As a quick backgrounder, the magazine found wild discrepancies in the performance of the new MacBook Pro’s battery. The 13-inch Touch Bar-equipped model scored a run time of 16 hours in the first trial, then it dropped to 12.75 hours in the second trial and to a surprising 3.75 hours in the third trial.

The non-Touch Bar 13-inch model ran 19.5 hours on a single charge, but only 4.5 hours in the next trial. The numbers for the 15-inch MacBook Pro with Touch Bar ranged from 18.5 down to as little as 8 hours.

No matter how you look at it, it’s hard to believe that the machines scored almost double the ten-hour battery life advertised by Apple. According to Consumer Reports’ director of electronics testing Maria Rerecich, they won’t be re-running the tests and their testing equipment is indeed working properly.

In this case, we don’t believe re-running the tests are warranted for several reasons. First, as we point out in our original article, experiencing very high battery life on MacBooks is not unusual for us—in fact we had a model in our comparative tests that got 19 hours.

Second, we confirmed our brightness with three different meters, so we feel confident in our findings using this equipment. Finally, we monitor our tests very closely. There is an entry logged every minute, so we know from these entries that the app worked correctly.

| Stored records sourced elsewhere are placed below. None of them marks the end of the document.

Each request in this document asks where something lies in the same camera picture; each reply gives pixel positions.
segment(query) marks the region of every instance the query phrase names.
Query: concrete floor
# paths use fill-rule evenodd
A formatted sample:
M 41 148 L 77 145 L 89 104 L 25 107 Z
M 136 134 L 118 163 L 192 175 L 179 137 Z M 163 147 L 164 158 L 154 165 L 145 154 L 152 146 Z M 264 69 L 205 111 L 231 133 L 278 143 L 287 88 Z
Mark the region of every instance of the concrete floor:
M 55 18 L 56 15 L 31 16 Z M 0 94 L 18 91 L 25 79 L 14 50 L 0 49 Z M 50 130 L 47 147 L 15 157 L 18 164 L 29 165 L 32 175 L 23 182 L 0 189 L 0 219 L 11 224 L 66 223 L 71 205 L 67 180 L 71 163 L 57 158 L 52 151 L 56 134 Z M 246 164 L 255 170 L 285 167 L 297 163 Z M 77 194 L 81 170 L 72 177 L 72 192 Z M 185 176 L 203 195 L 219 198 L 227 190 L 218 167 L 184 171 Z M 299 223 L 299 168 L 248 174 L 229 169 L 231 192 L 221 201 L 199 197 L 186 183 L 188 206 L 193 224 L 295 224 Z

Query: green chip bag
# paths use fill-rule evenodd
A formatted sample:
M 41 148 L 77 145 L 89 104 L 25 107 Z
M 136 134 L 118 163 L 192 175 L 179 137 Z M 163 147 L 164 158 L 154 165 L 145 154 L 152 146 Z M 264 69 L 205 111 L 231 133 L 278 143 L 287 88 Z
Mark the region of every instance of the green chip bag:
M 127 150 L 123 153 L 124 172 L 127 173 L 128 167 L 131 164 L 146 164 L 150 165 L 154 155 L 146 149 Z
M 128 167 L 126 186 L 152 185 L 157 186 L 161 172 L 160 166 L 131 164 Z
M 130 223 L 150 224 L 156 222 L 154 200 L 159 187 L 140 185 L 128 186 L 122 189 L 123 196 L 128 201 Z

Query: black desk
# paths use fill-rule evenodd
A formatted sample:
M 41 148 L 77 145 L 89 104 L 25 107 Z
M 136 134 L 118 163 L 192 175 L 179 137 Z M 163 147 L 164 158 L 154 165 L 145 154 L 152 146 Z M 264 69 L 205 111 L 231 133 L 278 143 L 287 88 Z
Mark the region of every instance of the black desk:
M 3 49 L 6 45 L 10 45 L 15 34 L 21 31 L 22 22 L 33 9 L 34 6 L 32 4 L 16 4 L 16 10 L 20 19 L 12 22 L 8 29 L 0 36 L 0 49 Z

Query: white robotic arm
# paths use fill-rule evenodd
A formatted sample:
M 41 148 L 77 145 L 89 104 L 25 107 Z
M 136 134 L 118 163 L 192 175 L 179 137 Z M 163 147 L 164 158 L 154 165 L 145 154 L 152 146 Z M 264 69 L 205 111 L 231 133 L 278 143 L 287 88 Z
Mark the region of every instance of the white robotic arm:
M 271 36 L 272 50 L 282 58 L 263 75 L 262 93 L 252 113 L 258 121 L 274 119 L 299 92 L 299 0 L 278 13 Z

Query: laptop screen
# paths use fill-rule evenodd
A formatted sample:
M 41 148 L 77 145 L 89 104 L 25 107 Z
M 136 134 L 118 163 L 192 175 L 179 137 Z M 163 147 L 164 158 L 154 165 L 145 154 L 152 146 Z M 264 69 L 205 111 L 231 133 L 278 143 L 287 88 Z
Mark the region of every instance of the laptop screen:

Even stranger than the above numbers, Consumer Reports found that running the same tests using the power-hungry Chrome browser (Chrome did not affect overall ratings) resulted in “consistently high battery life” on all six runs.

Rerecich says that Consumer Reports is working collaboratively with Apple to understand the lower battery life findings. “We will report back to our readers if and when there is an update,” she said.

It’s true that the product-testing magazine has thus far rated Apple’s notebooks highly, but it’s also important to remember that Consumer Reports embarrassed itself during Antennagate back in the iPhone 4 days.